### What the exercise asks
Tell how many lines of the data below have the string "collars" in them. Say nothing more.

(The data)

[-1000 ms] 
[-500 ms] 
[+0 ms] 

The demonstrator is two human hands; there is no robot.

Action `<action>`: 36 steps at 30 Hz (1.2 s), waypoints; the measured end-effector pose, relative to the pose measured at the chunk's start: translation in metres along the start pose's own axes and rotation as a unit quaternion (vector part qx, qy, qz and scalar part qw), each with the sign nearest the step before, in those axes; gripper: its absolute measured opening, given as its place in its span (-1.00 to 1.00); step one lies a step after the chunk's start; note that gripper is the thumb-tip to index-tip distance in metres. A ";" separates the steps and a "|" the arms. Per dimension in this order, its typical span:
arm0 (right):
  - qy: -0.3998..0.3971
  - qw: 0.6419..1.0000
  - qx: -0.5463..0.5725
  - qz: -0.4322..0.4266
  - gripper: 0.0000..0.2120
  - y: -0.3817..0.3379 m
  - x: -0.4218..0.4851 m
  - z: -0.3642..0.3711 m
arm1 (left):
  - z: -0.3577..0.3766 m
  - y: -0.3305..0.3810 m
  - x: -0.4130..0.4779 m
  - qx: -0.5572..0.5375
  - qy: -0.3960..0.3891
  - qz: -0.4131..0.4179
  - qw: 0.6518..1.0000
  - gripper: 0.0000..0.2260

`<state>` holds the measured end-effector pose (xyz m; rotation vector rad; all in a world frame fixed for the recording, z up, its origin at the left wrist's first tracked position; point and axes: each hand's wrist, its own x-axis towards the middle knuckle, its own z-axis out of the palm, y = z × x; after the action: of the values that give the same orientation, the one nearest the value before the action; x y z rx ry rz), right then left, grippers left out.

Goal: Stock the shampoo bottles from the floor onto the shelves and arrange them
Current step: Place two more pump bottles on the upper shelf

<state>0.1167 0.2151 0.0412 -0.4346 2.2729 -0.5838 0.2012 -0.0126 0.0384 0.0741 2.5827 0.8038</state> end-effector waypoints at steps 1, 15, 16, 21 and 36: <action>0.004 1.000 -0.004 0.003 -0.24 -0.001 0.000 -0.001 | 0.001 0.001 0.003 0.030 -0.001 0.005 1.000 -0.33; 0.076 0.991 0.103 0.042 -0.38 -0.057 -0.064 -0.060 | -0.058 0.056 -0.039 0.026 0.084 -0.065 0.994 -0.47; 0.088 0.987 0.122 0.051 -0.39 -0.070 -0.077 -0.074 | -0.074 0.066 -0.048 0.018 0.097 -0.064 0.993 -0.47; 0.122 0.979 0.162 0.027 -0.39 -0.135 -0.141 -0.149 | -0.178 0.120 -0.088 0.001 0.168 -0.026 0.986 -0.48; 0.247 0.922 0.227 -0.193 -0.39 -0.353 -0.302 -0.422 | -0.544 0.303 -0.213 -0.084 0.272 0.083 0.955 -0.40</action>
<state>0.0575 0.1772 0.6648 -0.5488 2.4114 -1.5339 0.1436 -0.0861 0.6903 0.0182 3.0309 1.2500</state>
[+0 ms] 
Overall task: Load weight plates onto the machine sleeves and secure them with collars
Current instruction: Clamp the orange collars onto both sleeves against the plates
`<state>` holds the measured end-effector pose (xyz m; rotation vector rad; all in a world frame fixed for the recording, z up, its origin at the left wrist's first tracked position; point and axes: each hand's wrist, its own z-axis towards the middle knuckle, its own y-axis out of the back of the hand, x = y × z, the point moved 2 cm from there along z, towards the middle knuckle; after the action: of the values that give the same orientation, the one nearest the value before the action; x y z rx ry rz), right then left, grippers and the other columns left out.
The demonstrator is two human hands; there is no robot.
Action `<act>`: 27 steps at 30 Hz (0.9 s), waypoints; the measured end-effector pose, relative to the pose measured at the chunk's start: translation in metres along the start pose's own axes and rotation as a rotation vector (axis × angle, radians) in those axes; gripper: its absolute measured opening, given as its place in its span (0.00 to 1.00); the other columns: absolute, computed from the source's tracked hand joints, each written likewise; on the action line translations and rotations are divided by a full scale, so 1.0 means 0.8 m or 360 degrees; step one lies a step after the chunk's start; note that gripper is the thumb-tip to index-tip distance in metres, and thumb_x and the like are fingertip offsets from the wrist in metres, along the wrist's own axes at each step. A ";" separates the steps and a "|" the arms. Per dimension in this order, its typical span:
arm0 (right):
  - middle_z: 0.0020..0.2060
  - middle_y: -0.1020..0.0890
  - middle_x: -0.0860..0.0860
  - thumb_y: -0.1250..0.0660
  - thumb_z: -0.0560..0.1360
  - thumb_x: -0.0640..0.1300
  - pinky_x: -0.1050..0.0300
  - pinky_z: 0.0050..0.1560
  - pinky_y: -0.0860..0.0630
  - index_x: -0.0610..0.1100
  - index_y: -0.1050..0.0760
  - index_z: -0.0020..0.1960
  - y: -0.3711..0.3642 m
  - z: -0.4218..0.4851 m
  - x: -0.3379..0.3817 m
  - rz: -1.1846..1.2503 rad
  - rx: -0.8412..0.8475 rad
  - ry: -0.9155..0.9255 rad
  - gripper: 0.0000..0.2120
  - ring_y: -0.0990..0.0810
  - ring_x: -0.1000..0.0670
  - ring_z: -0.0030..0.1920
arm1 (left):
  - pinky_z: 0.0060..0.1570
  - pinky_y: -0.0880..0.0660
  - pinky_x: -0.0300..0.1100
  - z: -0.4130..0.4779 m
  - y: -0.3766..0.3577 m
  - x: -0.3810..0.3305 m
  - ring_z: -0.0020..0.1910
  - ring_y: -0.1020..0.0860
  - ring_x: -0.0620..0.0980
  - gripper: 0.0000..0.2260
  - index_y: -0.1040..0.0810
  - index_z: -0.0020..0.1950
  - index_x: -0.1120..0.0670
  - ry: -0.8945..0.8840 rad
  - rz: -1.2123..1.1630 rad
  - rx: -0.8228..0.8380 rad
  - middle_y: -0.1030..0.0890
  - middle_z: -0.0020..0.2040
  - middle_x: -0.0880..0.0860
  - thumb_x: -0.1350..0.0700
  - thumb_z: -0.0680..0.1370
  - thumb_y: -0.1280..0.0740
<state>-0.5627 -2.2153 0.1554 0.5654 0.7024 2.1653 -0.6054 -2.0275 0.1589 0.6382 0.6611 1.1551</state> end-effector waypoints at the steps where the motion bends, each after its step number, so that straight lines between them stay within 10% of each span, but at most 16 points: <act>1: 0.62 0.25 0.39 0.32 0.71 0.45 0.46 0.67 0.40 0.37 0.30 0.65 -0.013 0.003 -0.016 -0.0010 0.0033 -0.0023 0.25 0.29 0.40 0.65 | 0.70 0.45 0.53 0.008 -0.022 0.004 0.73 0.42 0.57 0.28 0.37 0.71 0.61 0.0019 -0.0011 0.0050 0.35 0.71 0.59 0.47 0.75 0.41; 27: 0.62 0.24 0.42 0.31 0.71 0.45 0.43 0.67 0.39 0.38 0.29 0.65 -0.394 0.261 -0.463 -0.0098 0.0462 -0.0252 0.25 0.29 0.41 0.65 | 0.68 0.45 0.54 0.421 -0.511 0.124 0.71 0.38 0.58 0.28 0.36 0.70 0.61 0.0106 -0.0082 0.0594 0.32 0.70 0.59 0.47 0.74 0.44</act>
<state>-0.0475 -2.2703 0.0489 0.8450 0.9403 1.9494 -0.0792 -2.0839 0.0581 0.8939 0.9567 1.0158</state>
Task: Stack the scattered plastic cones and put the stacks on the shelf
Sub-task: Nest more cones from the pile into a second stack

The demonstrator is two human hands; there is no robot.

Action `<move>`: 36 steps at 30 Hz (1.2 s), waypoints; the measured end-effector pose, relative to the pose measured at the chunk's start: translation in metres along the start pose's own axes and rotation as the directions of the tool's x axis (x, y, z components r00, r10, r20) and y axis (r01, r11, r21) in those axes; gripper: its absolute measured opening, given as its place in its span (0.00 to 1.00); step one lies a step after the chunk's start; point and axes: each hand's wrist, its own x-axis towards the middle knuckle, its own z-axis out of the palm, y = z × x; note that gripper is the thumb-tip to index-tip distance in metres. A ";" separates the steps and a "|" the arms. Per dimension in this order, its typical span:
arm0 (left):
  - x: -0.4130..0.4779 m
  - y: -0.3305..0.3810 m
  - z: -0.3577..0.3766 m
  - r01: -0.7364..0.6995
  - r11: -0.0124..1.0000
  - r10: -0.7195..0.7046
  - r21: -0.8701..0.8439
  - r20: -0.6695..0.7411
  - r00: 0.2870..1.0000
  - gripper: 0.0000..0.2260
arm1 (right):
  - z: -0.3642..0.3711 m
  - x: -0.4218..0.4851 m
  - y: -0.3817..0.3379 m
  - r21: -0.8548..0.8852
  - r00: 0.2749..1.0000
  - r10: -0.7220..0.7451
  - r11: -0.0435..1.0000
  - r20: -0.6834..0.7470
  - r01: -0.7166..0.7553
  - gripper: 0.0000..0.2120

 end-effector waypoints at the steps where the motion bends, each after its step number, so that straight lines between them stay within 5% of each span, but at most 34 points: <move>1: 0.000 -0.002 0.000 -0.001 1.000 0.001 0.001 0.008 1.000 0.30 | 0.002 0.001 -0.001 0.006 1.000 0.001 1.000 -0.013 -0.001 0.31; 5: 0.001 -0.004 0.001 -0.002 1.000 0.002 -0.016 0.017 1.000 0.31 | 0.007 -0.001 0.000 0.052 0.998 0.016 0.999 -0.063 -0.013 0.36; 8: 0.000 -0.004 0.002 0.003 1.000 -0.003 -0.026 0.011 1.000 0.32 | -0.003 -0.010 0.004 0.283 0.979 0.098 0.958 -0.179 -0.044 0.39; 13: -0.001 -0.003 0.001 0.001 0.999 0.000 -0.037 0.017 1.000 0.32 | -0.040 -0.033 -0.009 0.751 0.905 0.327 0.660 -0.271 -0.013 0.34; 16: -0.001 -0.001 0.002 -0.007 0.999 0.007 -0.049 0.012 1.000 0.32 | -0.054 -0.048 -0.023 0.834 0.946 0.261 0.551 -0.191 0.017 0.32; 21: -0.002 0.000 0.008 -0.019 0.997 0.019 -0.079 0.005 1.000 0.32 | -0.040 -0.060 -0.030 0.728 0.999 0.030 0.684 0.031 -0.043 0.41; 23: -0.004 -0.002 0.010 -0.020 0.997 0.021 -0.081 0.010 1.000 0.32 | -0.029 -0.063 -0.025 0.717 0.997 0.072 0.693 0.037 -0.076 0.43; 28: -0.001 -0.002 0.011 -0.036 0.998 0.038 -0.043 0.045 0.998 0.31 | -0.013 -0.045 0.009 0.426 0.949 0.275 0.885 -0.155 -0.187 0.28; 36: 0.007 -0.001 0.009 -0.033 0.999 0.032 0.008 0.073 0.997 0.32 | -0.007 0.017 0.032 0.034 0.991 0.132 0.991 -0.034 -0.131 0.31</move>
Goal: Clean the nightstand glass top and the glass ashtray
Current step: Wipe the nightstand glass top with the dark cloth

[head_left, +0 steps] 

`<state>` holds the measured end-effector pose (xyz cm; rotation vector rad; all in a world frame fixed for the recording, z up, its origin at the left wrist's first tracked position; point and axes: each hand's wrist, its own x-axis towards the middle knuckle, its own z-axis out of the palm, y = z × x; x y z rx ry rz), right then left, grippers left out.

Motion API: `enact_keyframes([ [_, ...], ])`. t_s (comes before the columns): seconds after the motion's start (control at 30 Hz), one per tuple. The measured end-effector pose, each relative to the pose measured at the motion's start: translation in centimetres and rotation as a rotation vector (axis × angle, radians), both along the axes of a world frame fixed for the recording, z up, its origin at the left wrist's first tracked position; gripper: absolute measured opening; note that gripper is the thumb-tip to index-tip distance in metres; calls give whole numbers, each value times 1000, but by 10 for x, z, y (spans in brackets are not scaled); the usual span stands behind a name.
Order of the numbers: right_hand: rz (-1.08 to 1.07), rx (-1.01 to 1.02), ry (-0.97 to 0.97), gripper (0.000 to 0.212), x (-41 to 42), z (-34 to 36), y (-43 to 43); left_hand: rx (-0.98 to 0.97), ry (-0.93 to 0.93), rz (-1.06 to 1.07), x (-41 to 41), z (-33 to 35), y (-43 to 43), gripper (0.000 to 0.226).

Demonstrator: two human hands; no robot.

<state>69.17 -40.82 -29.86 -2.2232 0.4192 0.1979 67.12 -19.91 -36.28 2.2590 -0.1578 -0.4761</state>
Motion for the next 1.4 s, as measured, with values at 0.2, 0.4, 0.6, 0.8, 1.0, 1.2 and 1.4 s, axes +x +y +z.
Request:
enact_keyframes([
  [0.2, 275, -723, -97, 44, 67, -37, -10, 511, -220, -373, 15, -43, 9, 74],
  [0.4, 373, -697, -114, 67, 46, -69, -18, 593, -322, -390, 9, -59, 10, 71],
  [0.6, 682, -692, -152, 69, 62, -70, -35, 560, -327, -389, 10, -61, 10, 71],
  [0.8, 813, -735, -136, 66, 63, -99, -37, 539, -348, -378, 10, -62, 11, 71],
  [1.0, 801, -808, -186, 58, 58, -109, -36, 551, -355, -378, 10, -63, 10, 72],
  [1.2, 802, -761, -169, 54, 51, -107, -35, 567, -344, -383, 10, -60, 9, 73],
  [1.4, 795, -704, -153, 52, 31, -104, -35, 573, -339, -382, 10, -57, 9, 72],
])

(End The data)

### Expected output
2